What is needed - In the records below, begin at the line that has "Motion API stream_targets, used" and stop after the line that has "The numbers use"; quote those lines verbatim and nothing more.

* * * * * * * * *

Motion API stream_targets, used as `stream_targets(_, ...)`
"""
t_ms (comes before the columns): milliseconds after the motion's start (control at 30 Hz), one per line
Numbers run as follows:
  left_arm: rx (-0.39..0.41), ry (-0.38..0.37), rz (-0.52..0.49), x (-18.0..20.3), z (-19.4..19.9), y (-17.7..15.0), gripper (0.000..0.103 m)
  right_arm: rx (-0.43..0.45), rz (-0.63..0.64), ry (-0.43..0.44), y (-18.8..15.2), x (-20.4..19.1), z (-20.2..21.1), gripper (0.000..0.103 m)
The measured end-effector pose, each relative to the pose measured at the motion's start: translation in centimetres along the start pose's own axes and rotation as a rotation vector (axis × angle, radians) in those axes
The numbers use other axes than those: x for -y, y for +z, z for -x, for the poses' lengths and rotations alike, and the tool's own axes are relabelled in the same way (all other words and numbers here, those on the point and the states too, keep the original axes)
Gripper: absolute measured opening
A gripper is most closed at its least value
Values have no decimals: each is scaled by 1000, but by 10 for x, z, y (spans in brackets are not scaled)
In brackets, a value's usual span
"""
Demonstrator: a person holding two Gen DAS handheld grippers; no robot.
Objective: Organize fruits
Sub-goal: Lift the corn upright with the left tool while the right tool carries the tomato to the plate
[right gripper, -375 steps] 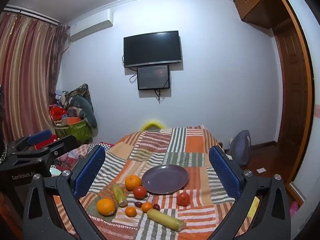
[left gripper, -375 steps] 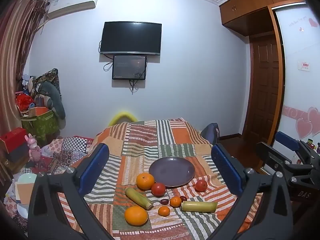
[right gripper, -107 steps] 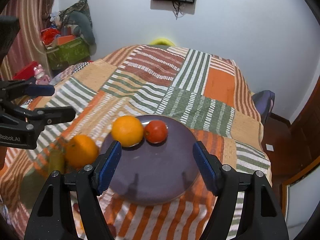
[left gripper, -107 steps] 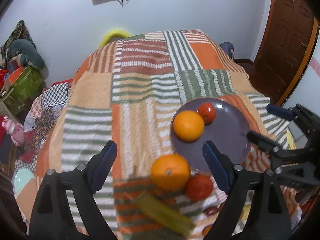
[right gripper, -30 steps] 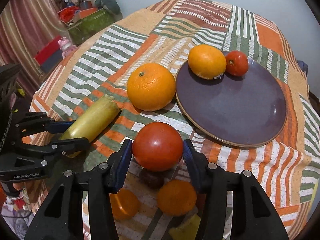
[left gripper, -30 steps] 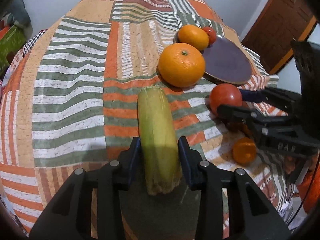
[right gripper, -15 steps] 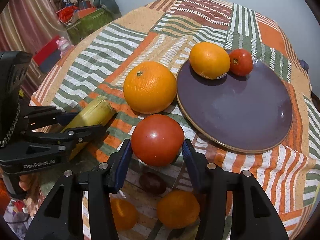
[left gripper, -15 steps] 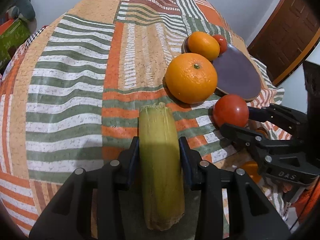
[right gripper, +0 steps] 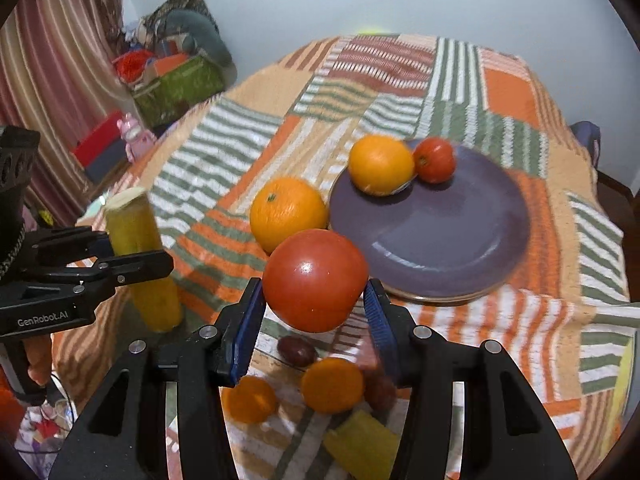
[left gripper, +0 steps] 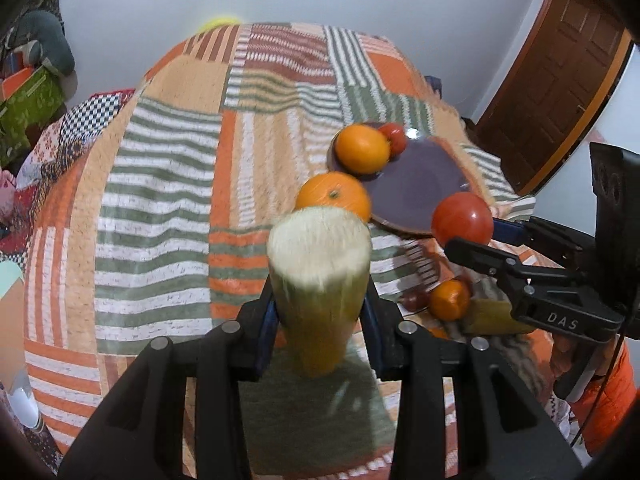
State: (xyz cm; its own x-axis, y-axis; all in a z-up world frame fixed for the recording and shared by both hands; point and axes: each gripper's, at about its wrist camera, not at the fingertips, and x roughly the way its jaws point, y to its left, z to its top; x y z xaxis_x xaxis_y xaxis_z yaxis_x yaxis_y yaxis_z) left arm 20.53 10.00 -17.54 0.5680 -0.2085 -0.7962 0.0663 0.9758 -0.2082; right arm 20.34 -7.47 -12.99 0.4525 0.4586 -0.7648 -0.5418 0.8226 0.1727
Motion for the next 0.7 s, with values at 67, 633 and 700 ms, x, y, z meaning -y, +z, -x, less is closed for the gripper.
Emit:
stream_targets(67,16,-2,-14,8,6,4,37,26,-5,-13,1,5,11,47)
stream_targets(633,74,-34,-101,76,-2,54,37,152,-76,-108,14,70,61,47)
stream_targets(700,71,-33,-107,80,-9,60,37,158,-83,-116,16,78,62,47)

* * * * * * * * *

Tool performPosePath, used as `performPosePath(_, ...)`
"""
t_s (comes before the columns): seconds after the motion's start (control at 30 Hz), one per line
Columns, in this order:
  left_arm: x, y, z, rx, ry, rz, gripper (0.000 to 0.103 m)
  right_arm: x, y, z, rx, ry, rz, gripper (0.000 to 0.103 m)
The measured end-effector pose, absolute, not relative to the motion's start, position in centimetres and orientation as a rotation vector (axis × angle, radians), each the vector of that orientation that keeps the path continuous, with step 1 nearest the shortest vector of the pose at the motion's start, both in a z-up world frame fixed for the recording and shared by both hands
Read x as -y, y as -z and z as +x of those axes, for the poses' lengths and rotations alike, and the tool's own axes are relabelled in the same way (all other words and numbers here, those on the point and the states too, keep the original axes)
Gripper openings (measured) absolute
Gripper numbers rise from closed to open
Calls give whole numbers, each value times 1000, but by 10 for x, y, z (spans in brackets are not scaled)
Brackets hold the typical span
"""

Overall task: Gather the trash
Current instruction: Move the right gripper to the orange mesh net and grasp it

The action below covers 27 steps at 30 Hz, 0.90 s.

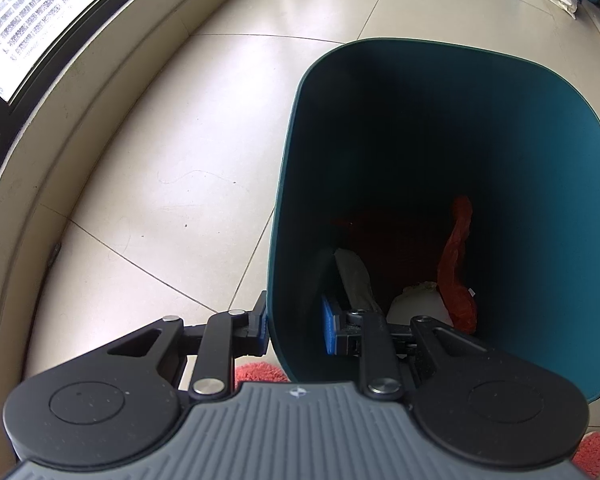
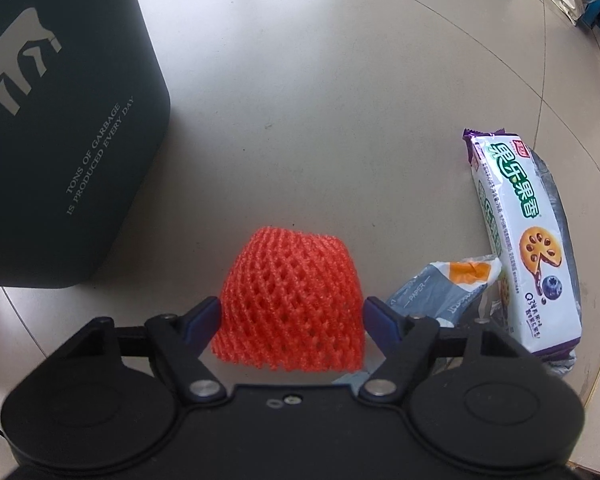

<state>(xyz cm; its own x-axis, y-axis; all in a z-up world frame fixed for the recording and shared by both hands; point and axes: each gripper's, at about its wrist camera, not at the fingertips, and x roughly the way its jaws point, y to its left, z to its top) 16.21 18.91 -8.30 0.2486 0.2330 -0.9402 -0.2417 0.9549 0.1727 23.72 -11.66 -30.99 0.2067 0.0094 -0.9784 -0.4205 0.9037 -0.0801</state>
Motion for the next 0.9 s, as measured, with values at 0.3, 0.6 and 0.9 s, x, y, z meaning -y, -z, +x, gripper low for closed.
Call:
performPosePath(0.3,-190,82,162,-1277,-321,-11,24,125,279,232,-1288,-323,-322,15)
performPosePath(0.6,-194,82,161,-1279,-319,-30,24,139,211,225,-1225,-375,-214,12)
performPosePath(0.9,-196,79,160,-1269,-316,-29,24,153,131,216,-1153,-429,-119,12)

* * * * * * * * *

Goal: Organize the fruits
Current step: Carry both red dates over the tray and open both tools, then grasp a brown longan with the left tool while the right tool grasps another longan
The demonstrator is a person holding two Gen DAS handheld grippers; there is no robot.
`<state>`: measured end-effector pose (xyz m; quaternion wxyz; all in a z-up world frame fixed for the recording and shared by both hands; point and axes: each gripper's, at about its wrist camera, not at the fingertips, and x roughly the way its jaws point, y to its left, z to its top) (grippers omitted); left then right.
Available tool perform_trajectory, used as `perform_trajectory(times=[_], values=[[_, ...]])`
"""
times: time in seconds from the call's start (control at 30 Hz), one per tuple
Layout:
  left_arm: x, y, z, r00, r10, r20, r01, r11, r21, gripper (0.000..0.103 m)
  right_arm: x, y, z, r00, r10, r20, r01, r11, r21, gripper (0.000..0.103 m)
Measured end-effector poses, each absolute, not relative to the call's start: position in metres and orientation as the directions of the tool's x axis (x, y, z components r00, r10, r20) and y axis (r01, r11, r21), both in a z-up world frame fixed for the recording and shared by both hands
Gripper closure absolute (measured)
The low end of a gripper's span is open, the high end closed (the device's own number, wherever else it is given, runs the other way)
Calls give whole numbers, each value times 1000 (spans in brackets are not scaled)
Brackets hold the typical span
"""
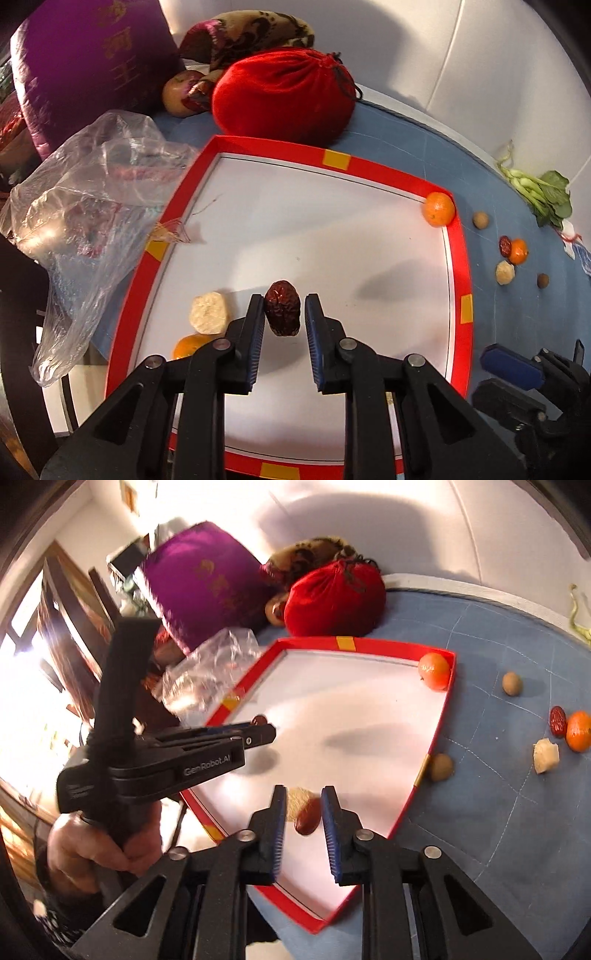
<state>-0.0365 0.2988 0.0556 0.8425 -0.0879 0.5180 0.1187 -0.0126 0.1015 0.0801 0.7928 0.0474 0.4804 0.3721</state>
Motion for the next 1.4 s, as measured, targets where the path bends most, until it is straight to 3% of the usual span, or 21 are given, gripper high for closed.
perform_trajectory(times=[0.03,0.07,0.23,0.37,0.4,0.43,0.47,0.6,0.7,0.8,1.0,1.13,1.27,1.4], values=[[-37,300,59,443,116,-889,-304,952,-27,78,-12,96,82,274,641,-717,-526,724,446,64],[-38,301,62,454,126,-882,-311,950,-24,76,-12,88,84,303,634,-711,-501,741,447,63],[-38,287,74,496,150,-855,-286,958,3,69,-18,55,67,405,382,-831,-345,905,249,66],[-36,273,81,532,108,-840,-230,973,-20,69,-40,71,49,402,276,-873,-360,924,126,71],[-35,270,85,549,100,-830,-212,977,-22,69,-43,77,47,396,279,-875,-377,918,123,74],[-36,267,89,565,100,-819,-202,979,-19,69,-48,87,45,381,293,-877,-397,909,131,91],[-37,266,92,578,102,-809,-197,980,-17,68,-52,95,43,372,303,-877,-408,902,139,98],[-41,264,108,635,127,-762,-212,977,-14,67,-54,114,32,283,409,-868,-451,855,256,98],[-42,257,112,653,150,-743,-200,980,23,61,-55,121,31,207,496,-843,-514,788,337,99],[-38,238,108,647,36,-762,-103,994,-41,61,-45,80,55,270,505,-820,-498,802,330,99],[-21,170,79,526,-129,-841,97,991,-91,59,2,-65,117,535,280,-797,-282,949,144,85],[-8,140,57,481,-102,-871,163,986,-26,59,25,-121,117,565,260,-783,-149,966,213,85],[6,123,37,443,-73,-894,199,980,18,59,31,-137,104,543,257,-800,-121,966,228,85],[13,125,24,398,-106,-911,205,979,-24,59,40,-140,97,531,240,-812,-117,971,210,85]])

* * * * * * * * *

Task result -
Motion API stream_targets, used as `stream_targets(_, ...)`
"""
t_ms (comes before the columns): milliseconds after the motion's start (control at 30 Hz), one per line
Numbers run as follows:
  left_arm: rx (-0.39..0.41), ry (-0.38..0.37), rz (-0.52..0.49), x (-18.0..20.3), z (-19.4..19.9), y (-17.7..15.0), gripper (0.000..0.103 m)
  right_arm: rx (-0.43..0.45), rz (-0.63..0.64), ry (-0.43..0.44), y (-18.8..15.2), x (-20.4..19.1), z (-20.2..21.1), gripper (0.000..0.103 m)
The measured end-effector pose, each relative to the pose measured at the motion's start: translation in centimetres along the start pose's own axes and rotation as a rotation vector (axis × angle, radians) in those axes
The numbers use other axes than those: x for -y, y for +z, z for -x, for the poses' lengths and rotations alike, and the tool's own axes are relabelled in the same way (all other words and numbers here, those on the point and the states too, keep the original axes)

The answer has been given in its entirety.